What to produce: Every entry below must appear again, exactly as written.

[Dataset entries]
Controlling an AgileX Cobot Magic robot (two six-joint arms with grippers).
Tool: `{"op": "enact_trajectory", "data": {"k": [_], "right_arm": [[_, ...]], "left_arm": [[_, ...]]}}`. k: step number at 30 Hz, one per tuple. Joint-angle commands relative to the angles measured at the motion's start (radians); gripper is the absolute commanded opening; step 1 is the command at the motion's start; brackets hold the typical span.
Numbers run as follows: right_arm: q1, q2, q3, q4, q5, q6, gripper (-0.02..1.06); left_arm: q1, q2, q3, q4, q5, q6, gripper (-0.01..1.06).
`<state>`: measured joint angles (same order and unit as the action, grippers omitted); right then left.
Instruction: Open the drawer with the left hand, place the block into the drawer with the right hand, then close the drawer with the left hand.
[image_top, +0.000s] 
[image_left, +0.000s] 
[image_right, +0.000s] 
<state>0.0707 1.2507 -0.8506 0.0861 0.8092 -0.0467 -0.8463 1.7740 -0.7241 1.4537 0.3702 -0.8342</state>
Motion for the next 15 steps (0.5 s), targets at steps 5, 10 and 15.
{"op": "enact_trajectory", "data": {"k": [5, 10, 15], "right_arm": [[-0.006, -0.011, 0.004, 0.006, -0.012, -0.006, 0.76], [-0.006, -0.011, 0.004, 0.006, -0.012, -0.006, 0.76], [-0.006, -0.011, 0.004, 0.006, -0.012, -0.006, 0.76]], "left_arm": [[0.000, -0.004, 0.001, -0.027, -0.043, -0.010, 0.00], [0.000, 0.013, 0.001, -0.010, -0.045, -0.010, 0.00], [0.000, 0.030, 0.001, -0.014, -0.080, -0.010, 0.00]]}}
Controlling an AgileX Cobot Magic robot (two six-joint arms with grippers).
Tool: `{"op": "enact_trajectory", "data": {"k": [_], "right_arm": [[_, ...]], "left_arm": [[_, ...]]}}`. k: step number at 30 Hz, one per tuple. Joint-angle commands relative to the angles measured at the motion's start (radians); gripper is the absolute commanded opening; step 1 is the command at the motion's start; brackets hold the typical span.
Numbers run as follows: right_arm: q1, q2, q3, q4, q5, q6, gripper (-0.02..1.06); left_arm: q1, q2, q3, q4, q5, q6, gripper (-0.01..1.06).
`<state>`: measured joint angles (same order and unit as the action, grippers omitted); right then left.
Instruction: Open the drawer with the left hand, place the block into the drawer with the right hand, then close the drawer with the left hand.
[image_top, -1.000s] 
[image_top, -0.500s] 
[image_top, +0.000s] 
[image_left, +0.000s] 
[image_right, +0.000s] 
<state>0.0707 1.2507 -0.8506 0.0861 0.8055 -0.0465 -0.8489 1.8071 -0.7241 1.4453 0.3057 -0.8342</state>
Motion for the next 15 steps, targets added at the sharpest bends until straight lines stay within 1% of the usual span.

Exercise solution:
Controlling an AgileX Cobot Magic robot (two six-joint arms with grippers).
Tool: `{"op": "enact_trajectory", "data": {"k": [_], "right_arm": [[_, ...]], "left_arm": [[_, ...]]}}`. k: step number at 30 Hz, one per tuple. Joint-angle commands relative to the angles measured at the motion's start (radians); gripper is the absolute commanded opening; step 1 is the command at the motion's start; brackets hold the typical span.
Numbers run as follows: right_arm: q1, q2, q3, q4, q5, q6, gripper (-0.02..1.06); left_arm: q1, q2, q3, q4, q5, q6, gripper (-0.01..1.06).
`<state>`: measured joint angles (same order and unit as the action, grippers omitted); right then left.
Instruction: Open the drawer with the left hand, place the block into the drawer with the right hand, then close the drawer with the left hand.
[image_top, +0.000s] 
[image_left, +0.000s] 
[image_right, +0.000s] 
<state>0.0707 1.2507 -0.8506 0.0861 0.8092 -0.0467 -0.8463 1.7740 -0.7241 1.4537 0.3702 -0.8342</state>
Motion for the next 15 steps (0.5 s), targets at steps 5, 10 and 15.
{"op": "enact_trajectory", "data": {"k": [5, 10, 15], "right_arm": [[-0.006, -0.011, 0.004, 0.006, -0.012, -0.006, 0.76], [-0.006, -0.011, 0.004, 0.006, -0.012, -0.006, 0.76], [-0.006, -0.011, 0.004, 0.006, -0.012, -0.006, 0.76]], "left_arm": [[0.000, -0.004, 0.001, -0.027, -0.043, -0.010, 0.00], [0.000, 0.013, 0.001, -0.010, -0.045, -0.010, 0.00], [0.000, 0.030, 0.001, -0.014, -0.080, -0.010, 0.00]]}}
Controlling an AgileX Cobot Magic robot (two six-joint arms with grippers).
Tool: `{"op": "enact_trajectory", "data": {"k": [_], "right_arm": [[_, ...]], "left_arm": [[_, ...]]}}`. k: step number at 30 Hz, one per tuple. Joint-angle commands relative to the angles measured at the motion's start (radians); gripper is the absolute commanded opening; step 1 is the command at the motion's start; brackets hold the typical span.
Numbers run as follows: right_arm: q1, q2, q3, q4, q5, q6, gripper (-0.02..1.06); left_arm: q1, q2, q3, q4, q5, q6, gripper (-0.01..1.06).
`<state>`: measured joint angles (same order and unit as the action, grippers omitted); right then left.
Instruction: Open the drawer with the left hand, place the block into the drawer with the right hand, then close the drawer with the left hand.
[image_top, -1.000s] 
[image_top, -0.500s] 
[image_top, +0.000s] 
[image_left, +0.000s] 
[image_right, +0.000s] 
<state>0.0707 1.2507 -0.8506 0.0861 0.8055 -0.0465 -0.8489 1.8071 -0.7241 1.4453 0.3057 -0.8342</state>
Motion for the next 15 steps, targets added at the sharpest bends until straight lines stay within 1% of the usual span.

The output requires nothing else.